Data preprocessing methods are of great importance to transform raw collected data into high-quality datasets that can be used for algorithms, machine learning, and data analysis.
In this article, you will be introduced to common data preprocessing techniques in Python and learn how to implement them on your own. The article contains some technical parts that require basic knowledge and assume you have imported and set up a dataset for manipulation.
What Is Data Preprocessing?
Data preprocessing describes the steps needed to encode data with the purpose of transforming it into a numerical state that machines can read. Data preprocessing techniques are part of data mining, which creates end products out of raw data which is standardized/normalized, contains no null values, and more.
Why Is Data Preprocessing Important?
The massive growth in the scale of data in recent years is the basis of Big Data and IoT systems. Sensors and applications generate vast amounts of raw data. That data cannot be directly treated by humans or manual methods to obtain organized knowledge and useful insights. Big data’s high volume, variety, and velocity require advanced, high-performance processing to easily understand and automatically extract information from data.
The emergence of big data has led to the development of data science or data mining. This popular discipline is rapidly gaining importance in the current world of data.
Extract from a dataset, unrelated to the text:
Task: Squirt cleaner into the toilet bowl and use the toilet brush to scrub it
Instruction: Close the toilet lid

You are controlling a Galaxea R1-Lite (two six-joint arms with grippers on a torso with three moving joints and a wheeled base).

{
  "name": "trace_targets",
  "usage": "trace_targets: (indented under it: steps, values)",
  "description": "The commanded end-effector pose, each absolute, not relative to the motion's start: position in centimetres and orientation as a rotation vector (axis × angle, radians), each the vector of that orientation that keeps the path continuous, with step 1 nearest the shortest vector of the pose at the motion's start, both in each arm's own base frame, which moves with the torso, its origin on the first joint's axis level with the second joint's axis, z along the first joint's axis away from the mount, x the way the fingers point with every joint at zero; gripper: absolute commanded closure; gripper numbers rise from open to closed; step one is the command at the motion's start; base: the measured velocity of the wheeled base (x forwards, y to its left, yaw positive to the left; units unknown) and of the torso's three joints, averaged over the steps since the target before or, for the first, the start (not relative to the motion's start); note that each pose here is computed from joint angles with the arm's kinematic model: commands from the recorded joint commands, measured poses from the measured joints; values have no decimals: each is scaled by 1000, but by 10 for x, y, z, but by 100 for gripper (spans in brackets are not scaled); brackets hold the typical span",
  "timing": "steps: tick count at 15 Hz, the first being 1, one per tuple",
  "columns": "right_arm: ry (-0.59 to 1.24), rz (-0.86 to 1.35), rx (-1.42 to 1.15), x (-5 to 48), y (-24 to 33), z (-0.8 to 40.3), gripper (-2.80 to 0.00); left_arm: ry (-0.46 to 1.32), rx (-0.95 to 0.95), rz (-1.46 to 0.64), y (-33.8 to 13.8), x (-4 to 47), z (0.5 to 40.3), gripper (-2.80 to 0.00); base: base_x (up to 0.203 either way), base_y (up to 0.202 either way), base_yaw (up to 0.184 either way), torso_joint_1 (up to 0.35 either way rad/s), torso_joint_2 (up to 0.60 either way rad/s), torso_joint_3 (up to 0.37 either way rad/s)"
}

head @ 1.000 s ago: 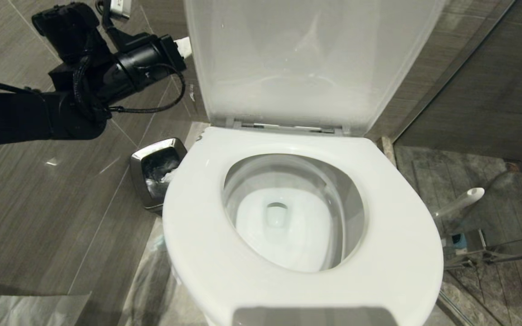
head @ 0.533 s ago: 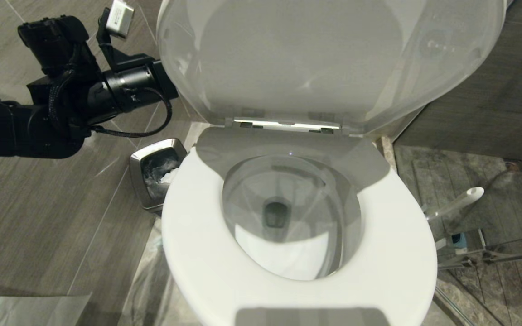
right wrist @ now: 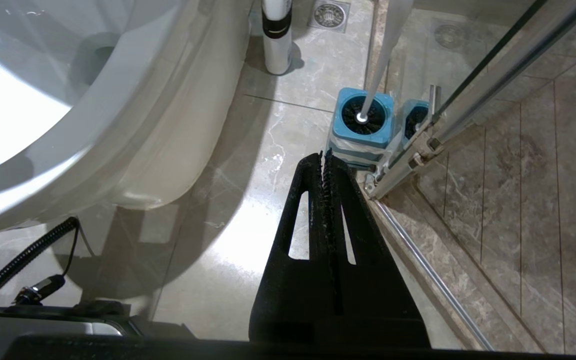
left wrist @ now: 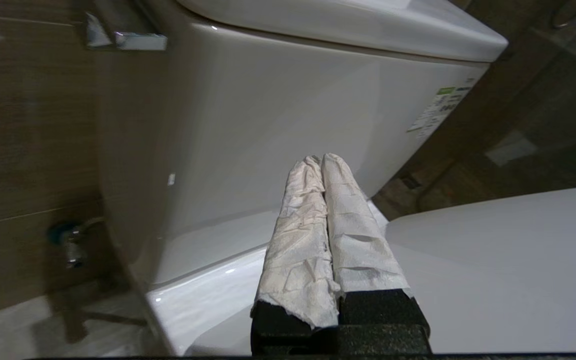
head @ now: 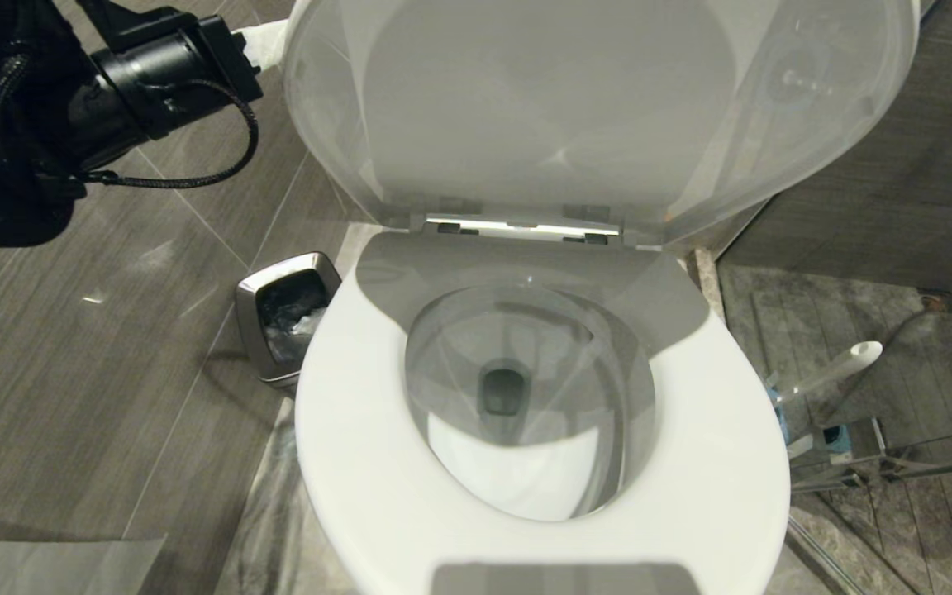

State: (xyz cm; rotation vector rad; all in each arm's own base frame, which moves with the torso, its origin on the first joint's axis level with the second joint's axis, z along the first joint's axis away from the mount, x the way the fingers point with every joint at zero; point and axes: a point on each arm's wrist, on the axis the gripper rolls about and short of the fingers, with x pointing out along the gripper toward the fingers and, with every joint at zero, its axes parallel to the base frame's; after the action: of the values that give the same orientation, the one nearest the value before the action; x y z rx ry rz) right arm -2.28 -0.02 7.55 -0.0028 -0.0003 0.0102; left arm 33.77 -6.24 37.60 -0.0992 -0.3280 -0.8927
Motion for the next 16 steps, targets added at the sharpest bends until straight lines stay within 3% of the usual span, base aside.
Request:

The implementation of emerging technologies and services, like Cloud and Edge computing or machine learning, as well as the reduction in hardware costs, accelerate the adoption rate of intelligent AI applications.
However, it is well-known that low-quality data will lead to low-quality information. Thus, data processing is a major and critical stage to obtain final data sets that can be used for further data analysis or machine learning algorithms. This is why data preprocessing is an integral part of AIoT applications and systems for image recognition with AI vision.
Python Data Preprocessing Techniques
Replacing Null Values
Replacing null values is usually the most common of data preprocessing techniques because it allows us to have a full dataset of values to work with. To execute replacing null values as part of data preprocessing, I suggest using Google Colab or opening a Jupyter notebook. For simplicity’s sake, I will be using Google Colab. Your first step will be to import
SimpleImputer which is part of the
sklearn library. The
SimpleImputer class provides basic strategies for imputing, or representing missing values.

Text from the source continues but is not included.